Duration and Entry age of formal school programs Whenever possible, EPDC extractions of household based data use a country’s own definition of the official entry age of primary school and the number of grades in each level of the school system. These definitions are taken from the edition of the UNESCO IBE World Data on Education Report that is appropriate for the date of the survey. In cases where the school system parameters described in IBE WDE reports differ from those of the ISCED classification system and/or the default coding of variables in the dataset itself, EPDC will adjust the dataset to fit these parameters.

In cases where the national definition of the ages and grades associated with primary school differ from the parameters of ISCED-1 for the same country, EPDC calculates a subset of attendance/non-attendance indicators using both the ISCED-1 definition of primary and the national definition of primary for that country. Both sets of indicators are labeled in the database as ‘Primary School,’ but have different age ranges displayed in the ‘Age’ column.

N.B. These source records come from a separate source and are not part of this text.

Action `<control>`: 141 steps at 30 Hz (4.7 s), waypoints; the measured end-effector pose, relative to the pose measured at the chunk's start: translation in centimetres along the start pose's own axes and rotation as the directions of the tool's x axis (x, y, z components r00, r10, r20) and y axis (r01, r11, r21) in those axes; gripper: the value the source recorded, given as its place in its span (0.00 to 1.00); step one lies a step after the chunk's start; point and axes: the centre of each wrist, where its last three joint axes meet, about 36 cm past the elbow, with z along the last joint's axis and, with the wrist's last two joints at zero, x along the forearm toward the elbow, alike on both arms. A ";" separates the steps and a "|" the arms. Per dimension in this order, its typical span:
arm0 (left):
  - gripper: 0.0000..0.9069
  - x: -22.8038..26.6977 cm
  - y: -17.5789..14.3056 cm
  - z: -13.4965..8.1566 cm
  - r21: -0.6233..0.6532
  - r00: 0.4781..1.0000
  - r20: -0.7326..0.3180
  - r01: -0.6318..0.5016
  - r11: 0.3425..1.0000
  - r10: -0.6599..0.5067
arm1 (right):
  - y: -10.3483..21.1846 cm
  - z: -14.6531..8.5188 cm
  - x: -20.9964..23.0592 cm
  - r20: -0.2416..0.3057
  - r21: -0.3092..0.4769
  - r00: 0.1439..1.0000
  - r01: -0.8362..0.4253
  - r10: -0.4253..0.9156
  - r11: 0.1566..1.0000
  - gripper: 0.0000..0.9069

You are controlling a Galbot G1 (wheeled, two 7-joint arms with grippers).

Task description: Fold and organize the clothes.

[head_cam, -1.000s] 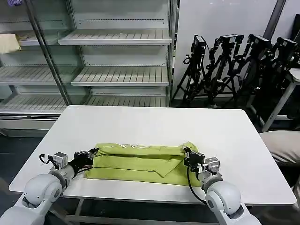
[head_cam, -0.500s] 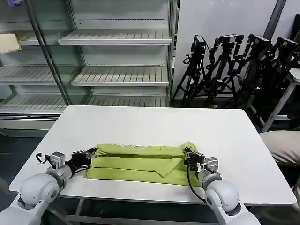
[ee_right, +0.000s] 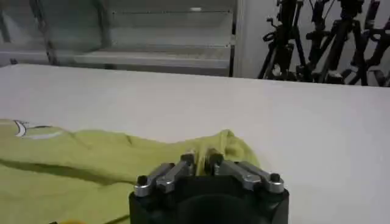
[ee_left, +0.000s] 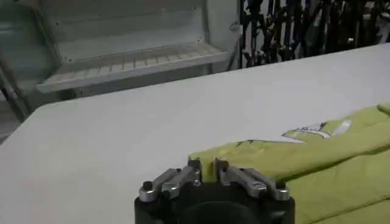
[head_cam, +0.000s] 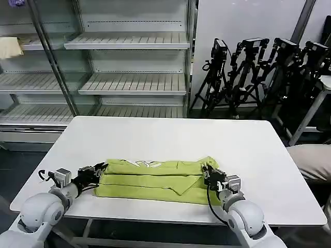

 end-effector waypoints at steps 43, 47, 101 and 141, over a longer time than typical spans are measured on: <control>0.01 -1.0 -8.8 2.5 0.327 0.979 -0.073 0.206 0.922 -0.193 | 0.0 0.9 3.1 0.054 0.077 0.999 0.002 -0.006 0.997 1.00; 0.01 -0.9 -9.3 2.6 0.327 0.979 -0.076 0.202 0.923 -0.188 | 0.0 0.8 3.2 0.057 0.080 0.998 0.001 -0.006 0.997 1.00; 0.01 4.2 -7.5 -2.9 -0.191 0.971 0.164 0.204 0.960 -0.173 | 0.1 -0.3 3.8 0.088 0.093 0.996 -0.004 -0.005 0.996 1.00; 0.01 -1.4 -16.3 -3.1 0.016 0.988 0.090 -0.130 0.991 0.128 | -2.0 -2.6 6.3 0.166 0.102 0.985 -0.071 0.053 0.992 1.00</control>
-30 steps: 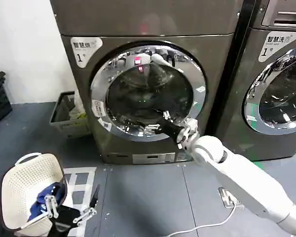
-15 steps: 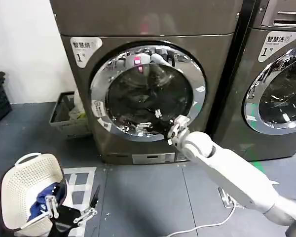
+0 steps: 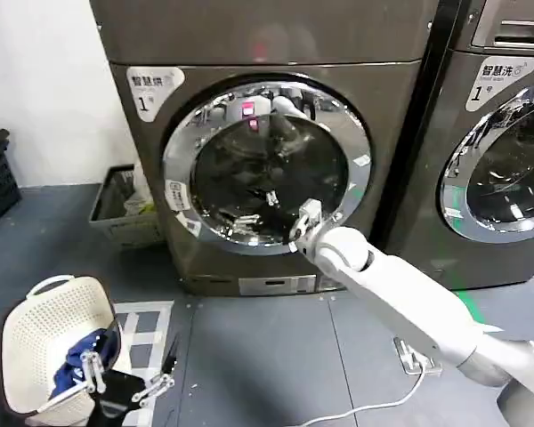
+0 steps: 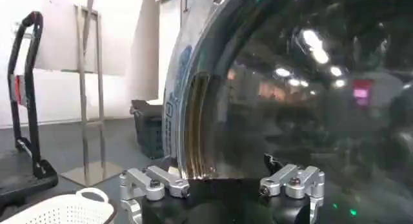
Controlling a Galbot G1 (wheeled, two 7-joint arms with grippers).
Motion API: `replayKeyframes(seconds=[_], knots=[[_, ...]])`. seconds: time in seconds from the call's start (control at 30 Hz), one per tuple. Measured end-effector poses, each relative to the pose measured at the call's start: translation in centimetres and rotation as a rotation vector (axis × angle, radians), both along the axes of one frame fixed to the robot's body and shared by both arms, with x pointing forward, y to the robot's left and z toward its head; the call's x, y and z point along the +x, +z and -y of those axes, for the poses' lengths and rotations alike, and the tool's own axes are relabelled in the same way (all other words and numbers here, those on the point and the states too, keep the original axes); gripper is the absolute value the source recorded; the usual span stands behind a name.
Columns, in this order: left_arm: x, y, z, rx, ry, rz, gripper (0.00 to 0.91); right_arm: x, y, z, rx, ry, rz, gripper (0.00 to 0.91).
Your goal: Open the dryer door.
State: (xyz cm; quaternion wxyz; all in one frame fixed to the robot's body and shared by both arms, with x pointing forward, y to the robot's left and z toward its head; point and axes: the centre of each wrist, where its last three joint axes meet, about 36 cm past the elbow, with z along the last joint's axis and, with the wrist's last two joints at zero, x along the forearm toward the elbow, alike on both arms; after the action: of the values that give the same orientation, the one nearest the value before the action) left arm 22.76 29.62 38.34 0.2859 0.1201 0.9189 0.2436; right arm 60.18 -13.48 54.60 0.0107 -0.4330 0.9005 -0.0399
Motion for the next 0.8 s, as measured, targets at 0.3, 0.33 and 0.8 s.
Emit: replayKeyframes(seconds=[0.3, 0.33, 0.8], knots=[[0.0, 0.0, 0.0, -0.001, 0.001, 0.0, 0.907, 0.4, 0.0, -1.3, -0.002, 0.018, -0.004, 0.907], [0.0, 0.0, 0.0, -0.001, 0.001, 0.0, 0.907, 0.5, 0.0, -1.4, -0.002, 0.019, -0.004, 0.907], [0.1, -0.1, 0.0, -0.002, 0.002, 0.0, 0.907, 1.0, 0.0, -3.6, -0.009, 0.032, -0.012, 0.907]])
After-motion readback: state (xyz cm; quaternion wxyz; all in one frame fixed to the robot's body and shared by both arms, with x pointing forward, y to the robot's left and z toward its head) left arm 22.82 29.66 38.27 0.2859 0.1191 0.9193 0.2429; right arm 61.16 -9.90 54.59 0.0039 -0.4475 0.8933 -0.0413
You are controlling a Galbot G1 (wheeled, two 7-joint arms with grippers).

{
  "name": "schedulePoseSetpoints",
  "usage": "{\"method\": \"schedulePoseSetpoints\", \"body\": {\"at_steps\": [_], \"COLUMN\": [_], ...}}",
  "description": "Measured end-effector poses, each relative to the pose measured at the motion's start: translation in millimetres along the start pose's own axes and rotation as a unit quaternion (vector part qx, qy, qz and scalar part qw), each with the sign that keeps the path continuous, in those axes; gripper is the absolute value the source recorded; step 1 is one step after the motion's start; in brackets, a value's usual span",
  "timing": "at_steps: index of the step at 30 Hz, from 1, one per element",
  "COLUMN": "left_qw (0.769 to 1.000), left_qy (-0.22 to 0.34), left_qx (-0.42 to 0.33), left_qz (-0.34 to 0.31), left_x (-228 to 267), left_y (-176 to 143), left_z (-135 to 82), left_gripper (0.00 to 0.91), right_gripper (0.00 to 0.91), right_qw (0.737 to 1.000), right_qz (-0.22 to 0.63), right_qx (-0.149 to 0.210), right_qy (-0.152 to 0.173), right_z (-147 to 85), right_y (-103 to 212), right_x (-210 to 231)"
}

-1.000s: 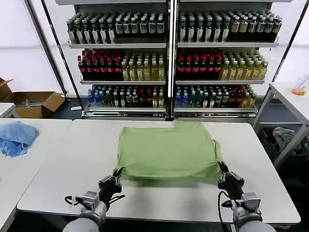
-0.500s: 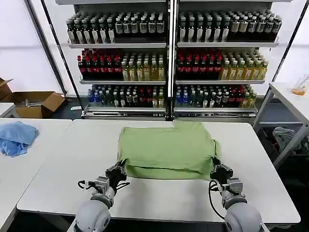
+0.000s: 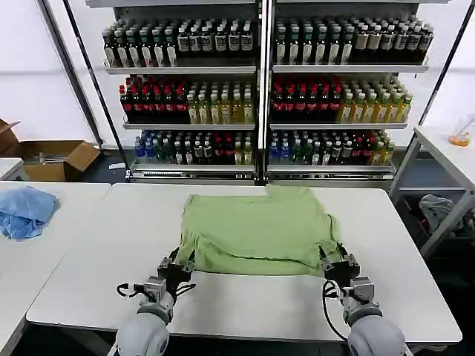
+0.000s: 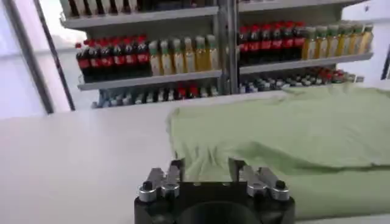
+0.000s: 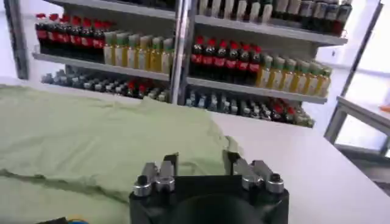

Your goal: Fold and organize the clothes.

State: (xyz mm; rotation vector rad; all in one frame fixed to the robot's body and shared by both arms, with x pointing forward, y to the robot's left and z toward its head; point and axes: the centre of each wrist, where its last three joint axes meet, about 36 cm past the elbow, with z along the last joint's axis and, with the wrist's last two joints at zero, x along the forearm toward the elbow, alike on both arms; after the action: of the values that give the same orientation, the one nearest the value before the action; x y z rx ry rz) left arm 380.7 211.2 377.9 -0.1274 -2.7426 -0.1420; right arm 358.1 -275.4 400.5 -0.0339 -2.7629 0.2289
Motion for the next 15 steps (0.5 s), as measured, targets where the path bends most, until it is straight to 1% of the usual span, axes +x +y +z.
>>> {"method": "schedulePoseSetpoints", "body": {"at_steps": [2,3,4,5,9,15], "left_qw": [1.000,1.000,1.000,1.000,1.000,1.000], "left_qy": [0.006,0.008,0.010,0.011,0.016,0.019], "left_qx": [0.000,0.000,0.000,0.001,0.001,0.004], "left_qz": [-0.002,-0.003,-0.004,-0.005,-0.006,-0.004], "left_x": [-1.2,-1.9,-3.0,-3.9,-5.5,-4.3], "left_y": [0.0,0.2,0.2,0.2,0.3,0.2], "left_z": [3.3,4.5,5.8,7.0,11.2,13.8], "left_gripper": [0.907,0.554,0.191,0.020,0.020,0.020], "right_gripper": [0.897,0.453,0.050,0.000,0.000,0.000], "right_qw": [1.000,1.000,1.000,1.000,0.999,0.998], "right_qz": [0.002,0.002,0.003,0.003,-0.001,-0.006], "right_qx": [-0.006,-0.009,-0.012,-0.014,-0.022,-0.029], "right_qy": [0.012,0.017,0.022,0.026,0.040,0.050], "right_z": [4.6,6.4,8.4,9.9,14.7,20.0], "right_y": [-1.1,-1.5,-2.0,-2.2,-1.5,-1.5], "right_x": [-1.3,-1.8,-2.5,-3.2,-5.2,-3.7]}}
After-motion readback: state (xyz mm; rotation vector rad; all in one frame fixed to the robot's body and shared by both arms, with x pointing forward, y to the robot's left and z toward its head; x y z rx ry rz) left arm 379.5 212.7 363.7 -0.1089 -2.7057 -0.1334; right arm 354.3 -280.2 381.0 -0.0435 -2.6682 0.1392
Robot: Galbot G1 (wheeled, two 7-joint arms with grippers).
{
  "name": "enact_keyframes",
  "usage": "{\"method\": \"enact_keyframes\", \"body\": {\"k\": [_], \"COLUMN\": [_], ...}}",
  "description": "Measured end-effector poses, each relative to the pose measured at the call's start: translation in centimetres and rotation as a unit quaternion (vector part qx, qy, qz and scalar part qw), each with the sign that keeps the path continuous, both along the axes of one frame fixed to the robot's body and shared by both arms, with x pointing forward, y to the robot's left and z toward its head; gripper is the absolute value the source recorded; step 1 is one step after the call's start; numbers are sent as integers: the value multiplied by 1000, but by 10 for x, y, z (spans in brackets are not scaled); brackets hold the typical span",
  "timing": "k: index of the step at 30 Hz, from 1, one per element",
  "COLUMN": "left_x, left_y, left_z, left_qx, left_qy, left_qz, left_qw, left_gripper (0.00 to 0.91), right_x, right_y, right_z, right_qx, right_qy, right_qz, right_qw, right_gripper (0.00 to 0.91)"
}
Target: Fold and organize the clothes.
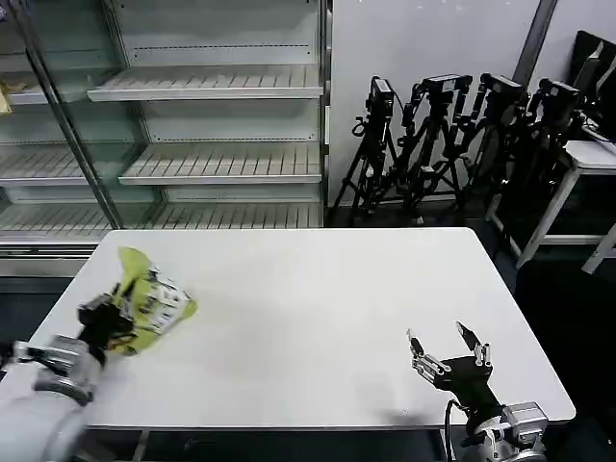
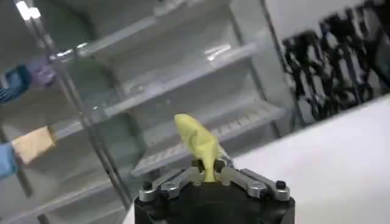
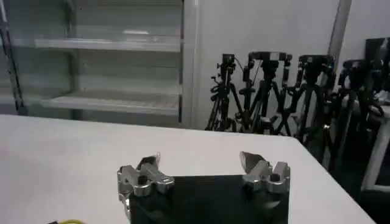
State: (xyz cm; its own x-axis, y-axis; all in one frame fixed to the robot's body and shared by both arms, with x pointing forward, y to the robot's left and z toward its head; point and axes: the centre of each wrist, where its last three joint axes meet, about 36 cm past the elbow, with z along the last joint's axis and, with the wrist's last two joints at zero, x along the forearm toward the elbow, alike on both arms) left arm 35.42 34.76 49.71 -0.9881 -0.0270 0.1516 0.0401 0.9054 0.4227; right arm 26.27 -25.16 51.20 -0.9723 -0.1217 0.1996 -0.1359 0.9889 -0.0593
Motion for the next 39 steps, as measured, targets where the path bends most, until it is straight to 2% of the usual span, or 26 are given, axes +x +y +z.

There are exceptional cases where EPDC elected or was unable to adjust a dataset to meet the country definition of school system parameters. A full explanation of the parameters used by EPDC for a particular dataset, users may consult EPDC extraction notes

Age Adjustment: For education indicators that are age sensitive (out of school, Attendance, intake, and completion rates, % children overage/underage/on time for grade), EPDC adjusts ages from the month data were collected to the month that the school year began.